> EXERCISE PROMPT: Pictures excluded, reproduce exactly the lines below from the one with "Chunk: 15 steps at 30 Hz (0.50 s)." through the one with "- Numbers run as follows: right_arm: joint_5", both included.
• • • • •
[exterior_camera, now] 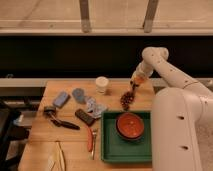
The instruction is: Place apple in metal cup
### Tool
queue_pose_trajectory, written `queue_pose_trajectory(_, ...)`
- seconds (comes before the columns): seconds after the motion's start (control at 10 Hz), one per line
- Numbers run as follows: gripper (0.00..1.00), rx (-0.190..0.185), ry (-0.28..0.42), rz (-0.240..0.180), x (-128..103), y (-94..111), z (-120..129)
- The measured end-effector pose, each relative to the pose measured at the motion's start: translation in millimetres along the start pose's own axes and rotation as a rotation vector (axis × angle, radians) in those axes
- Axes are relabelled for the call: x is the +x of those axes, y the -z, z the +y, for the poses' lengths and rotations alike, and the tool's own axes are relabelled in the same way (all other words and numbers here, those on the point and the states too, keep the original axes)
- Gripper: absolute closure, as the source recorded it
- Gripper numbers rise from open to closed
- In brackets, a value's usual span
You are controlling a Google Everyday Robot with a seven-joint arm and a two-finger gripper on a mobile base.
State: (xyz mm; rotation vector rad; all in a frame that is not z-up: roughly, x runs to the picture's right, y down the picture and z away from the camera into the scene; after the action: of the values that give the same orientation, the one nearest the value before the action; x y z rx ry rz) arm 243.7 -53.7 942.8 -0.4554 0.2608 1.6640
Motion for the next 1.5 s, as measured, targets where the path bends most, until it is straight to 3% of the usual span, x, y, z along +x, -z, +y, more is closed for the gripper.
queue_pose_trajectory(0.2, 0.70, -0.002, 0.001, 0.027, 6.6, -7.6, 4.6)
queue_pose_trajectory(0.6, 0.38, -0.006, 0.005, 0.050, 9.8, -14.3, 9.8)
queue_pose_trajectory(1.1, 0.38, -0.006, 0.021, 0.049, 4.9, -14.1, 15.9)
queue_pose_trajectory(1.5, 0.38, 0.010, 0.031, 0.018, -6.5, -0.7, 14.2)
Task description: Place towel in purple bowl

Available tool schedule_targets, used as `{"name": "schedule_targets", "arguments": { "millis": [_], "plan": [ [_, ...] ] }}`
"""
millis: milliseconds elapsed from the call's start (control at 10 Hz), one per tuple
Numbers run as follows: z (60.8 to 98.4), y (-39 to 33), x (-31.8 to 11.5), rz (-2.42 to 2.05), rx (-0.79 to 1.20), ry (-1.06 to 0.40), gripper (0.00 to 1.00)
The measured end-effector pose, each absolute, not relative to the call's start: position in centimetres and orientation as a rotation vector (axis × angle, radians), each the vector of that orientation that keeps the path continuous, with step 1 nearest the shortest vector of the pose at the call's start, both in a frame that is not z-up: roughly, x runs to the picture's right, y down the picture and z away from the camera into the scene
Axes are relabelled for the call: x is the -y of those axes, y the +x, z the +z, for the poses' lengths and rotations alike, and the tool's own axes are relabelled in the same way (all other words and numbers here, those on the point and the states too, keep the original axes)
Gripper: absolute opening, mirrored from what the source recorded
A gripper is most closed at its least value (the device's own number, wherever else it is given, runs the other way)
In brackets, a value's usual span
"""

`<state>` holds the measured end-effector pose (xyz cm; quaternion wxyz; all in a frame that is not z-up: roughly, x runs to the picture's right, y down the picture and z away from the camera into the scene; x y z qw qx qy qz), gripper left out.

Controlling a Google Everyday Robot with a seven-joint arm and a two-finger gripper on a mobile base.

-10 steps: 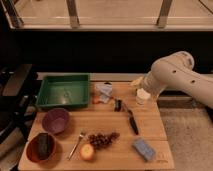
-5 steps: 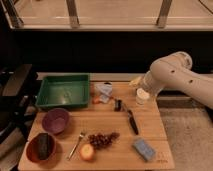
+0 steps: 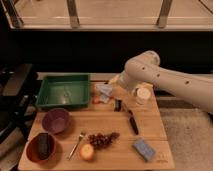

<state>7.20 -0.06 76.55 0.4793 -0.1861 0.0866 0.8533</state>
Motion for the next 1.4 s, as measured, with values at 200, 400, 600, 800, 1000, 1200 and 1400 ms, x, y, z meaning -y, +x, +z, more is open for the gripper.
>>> {"name": "schedule_targets", "arguments": {
  "millis": [200,400,600,800,1000,1200,1400],
  "plan": [
    [78.2,3.3,0.0,2.072,-0.191,-0.499,0.78],
    [78.7,2.0,0.0,2.065,-0.187,-0.519,0.78],
    [78.7,1.9,0.0,2.064,-0.188,-0.519,0.78],
    [78.9,1.9,0.0,2.077,-0.181,-0.527,0.78],
    [81.5,1.9,0.5,2.129,-0.160,-0.568,0.78],
    [84.5,1.8,1.2,2.155,-0.154,-0.603,0.78],
    [88.8,2.0,1.2,2.187,-0.164,-0.642,0.78]
  ]
}}
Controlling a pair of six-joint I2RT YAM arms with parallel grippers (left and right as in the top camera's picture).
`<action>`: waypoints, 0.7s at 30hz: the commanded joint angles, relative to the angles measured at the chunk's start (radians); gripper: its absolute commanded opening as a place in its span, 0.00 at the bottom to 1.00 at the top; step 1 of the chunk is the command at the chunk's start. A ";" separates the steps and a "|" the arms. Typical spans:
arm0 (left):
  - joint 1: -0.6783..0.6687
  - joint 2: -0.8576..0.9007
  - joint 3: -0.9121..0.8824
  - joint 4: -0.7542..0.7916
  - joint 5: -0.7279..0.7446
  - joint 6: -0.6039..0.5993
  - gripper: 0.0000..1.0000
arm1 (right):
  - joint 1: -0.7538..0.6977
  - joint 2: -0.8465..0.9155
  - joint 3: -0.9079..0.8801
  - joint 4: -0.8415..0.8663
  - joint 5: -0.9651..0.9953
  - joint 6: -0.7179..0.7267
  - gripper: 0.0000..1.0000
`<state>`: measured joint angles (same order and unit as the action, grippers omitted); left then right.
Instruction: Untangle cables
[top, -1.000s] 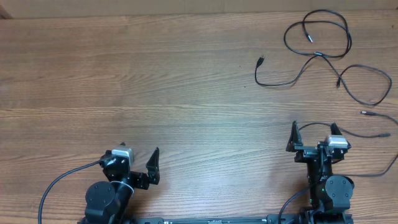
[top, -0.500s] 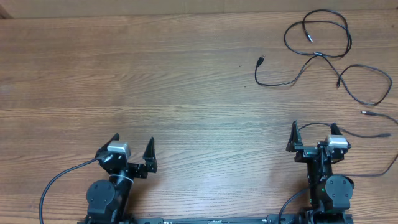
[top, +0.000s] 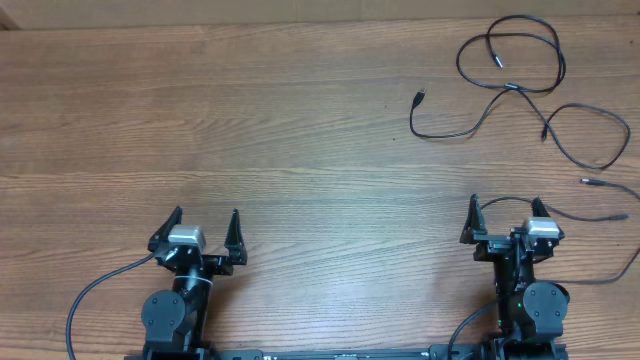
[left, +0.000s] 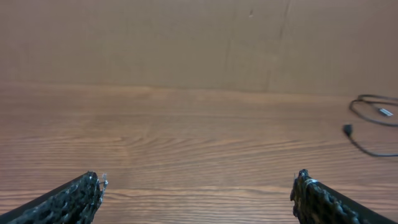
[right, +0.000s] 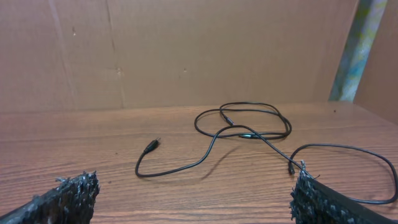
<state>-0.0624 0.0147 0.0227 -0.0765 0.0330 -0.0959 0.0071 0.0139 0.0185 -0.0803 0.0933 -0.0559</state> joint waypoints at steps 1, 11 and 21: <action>0.010 -0.012 -0.018 0.025 -0.006 0.097 1.00 | -0.002 -0.011 -0.011 0.004 -0.001 0.003 1.00; 0.057 -0.012 -0.018 0.032 -0.008 0.171 0.99 | -0.002 -0.011 -0.011 0.004 -0.001 0.003 1.00; 0.072 -0.012 -0.018 -0.003 -0.035 0.161 1.00 | -0.002 -0.011 -0.011 0.004 -0.001 0.003 1.00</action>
<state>0.0025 0.0128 0.0082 -0.0753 0.0181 0.0559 0.0071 0.0139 0.0185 -0.0799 0.0933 -0.0563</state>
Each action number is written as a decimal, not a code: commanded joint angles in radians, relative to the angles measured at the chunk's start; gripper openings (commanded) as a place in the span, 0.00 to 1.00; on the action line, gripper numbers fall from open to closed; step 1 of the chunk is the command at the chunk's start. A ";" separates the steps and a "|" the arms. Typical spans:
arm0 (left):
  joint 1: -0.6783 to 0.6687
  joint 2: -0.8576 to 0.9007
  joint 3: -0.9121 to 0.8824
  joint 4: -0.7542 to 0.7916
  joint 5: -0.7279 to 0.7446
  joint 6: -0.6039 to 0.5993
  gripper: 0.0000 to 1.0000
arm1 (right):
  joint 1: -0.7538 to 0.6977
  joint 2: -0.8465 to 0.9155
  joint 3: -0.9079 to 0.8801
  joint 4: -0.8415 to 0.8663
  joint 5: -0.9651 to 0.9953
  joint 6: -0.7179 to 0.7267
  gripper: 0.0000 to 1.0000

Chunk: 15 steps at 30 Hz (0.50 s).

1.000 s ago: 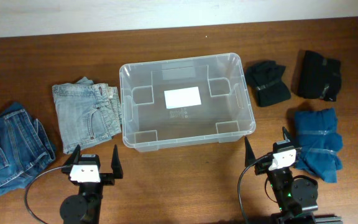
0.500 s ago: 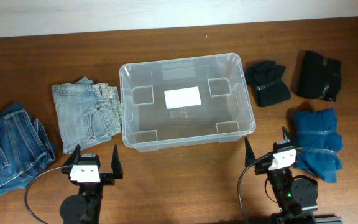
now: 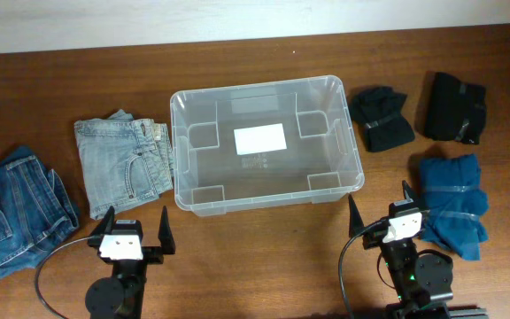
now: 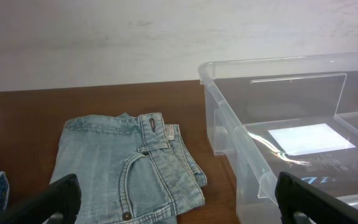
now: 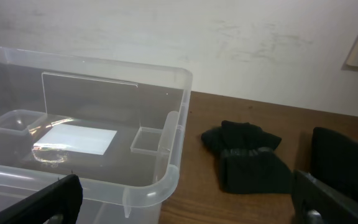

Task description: Pack container

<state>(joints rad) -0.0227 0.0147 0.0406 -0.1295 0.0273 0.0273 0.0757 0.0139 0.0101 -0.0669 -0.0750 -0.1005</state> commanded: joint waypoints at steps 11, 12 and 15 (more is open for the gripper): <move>0.006 -0.008 -0.008 0.004 0.011 0.015 0.99 | 0.009 -0.010 -0.005 -0.005 0.012 0.012 0.98; 0.006 -0.008 -0.008 0.004 0.011 0.015 0.99 | 0.009 -0.010 -0.005 -0.005 0.010 0.012 0.99; 0.006 -0.008 -0.008 0.004 0.011 0.015 0.99 | 0.009 -0.011 -0.005 -0.005 0.000 0.012 0.99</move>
<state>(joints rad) -0.0227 0.0147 0.0406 -0.1299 0.0273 0.0273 0.0757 0.0139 0.0101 -0.0669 -0.0753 -0.1001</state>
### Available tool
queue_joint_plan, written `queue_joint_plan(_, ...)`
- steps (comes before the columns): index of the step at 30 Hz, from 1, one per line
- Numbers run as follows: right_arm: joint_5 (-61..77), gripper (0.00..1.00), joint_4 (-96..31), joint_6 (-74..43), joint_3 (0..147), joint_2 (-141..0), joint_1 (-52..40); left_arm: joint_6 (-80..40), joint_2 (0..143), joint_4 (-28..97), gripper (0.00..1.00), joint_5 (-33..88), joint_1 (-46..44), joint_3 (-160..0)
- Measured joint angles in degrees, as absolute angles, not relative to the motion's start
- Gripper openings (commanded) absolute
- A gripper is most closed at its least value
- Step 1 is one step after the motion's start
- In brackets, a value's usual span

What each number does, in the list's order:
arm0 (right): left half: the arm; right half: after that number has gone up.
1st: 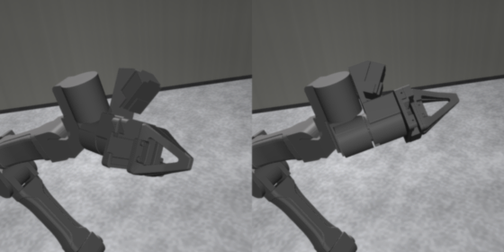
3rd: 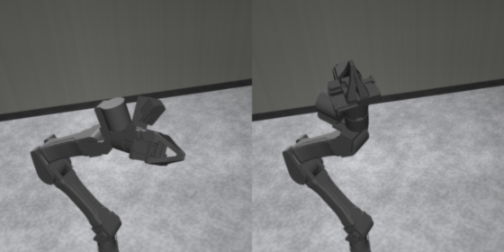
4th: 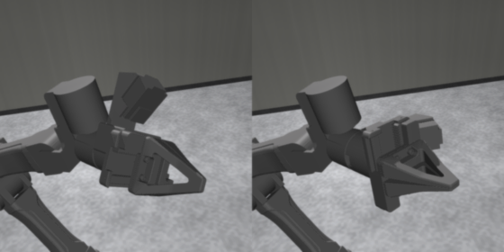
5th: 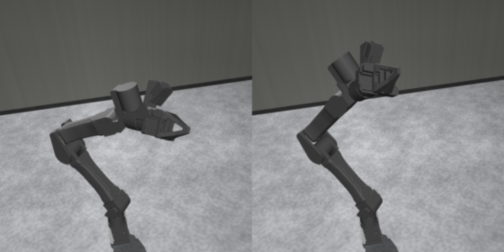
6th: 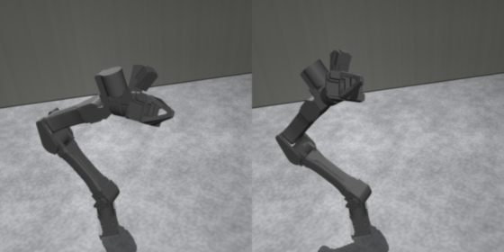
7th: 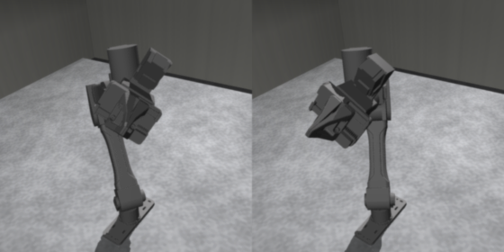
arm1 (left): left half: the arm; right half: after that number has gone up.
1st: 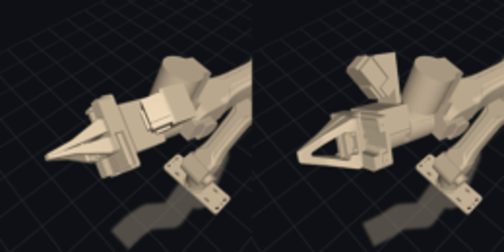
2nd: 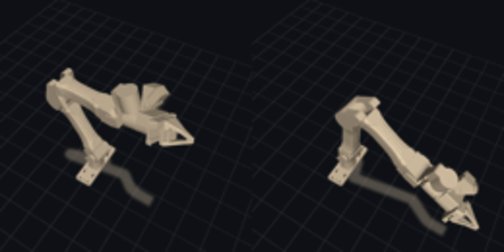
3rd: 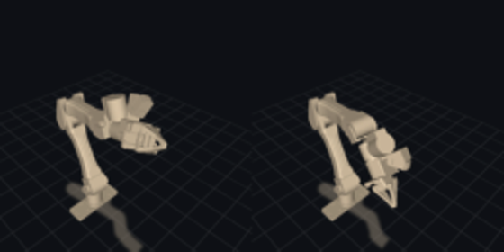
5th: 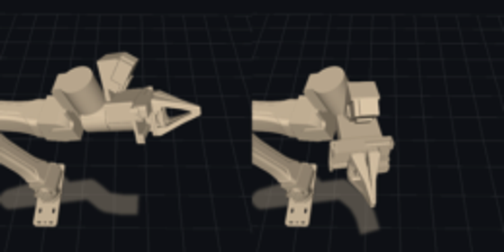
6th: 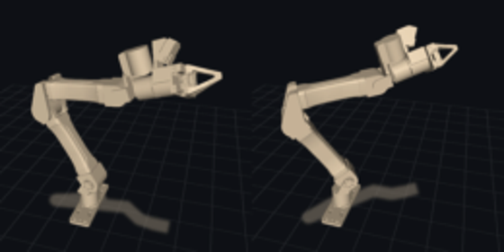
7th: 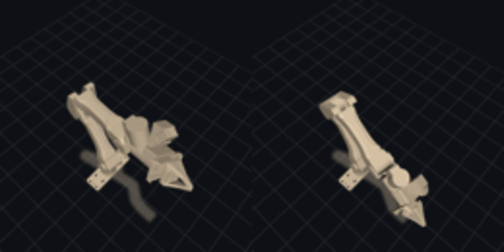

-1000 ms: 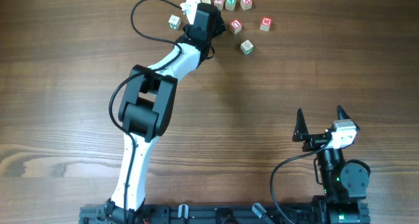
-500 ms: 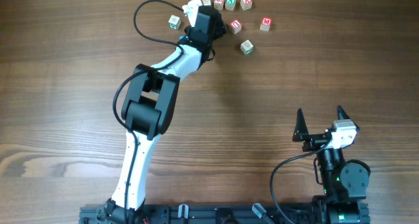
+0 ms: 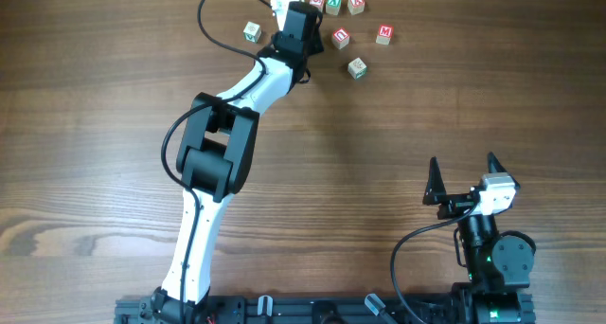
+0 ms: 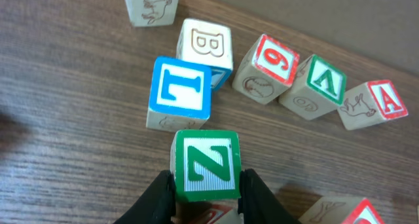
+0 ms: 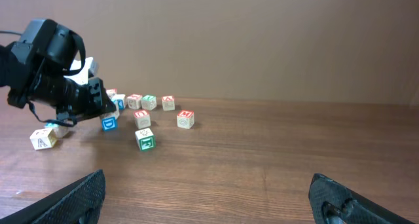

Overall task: Form a horizontal line
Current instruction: 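Carry the green Z block toward the table center and set it down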

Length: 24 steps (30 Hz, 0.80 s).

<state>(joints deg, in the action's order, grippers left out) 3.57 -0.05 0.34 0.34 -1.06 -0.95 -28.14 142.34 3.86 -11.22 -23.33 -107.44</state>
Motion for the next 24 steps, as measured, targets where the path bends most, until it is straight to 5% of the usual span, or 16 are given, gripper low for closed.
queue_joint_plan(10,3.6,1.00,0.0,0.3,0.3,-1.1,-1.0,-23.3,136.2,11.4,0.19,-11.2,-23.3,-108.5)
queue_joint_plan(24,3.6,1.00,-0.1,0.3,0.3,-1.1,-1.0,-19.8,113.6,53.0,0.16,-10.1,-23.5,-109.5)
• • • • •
> SOLUTION TO THIS EXERCISE:
Chunk: 15 steps at 30 Hz (0.50 s).

1.000 s ago: 
0.500 s ago: 
now: 
now: 
now: 

Task description: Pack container

<state>(joints rad) -0.0227 0.0147 0.0406 -0.1295 0.0273 0.0273 0.0757 0.0139 0.0101 -0.0669 -0.0750 -0.1005</state> commanded: joint waypoints at steps 11, 12 and 15 (more is open for the gripper): <move>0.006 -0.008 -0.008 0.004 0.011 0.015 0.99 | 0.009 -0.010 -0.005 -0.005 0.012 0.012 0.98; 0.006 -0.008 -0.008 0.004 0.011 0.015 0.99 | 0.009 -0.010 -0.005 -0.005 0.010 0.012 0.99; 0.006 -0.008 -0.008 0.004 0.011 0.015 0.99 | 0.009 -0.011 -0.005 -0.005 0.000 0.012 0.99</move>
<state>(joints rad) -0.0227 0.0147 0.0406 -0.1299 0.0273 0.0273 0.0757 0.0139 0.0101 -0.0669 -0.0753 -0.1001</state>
### Available tool
queue_joint_plan, written `queue_joint_plan(_, ...)`
- steps (comes before the columns): index of the step at 30 Hz, from 1, one per line
- Numbers run as follows: right_arm: joint_5 (-61..77), gripper (0.00..1.00), joint_4 (-96..31), joint_6 (-74..43), joint_3 (0..147), joint_2 (-141..0), joint_1 (-52..40); left_arm: joint_6 (-80..40), joint_2 (0..143), joint_4 (-28..97), gripper (0.00..1.00), joint_5 (-33..88), joint_1 (-46..44), joint_3 (-160..0)

The response is finished.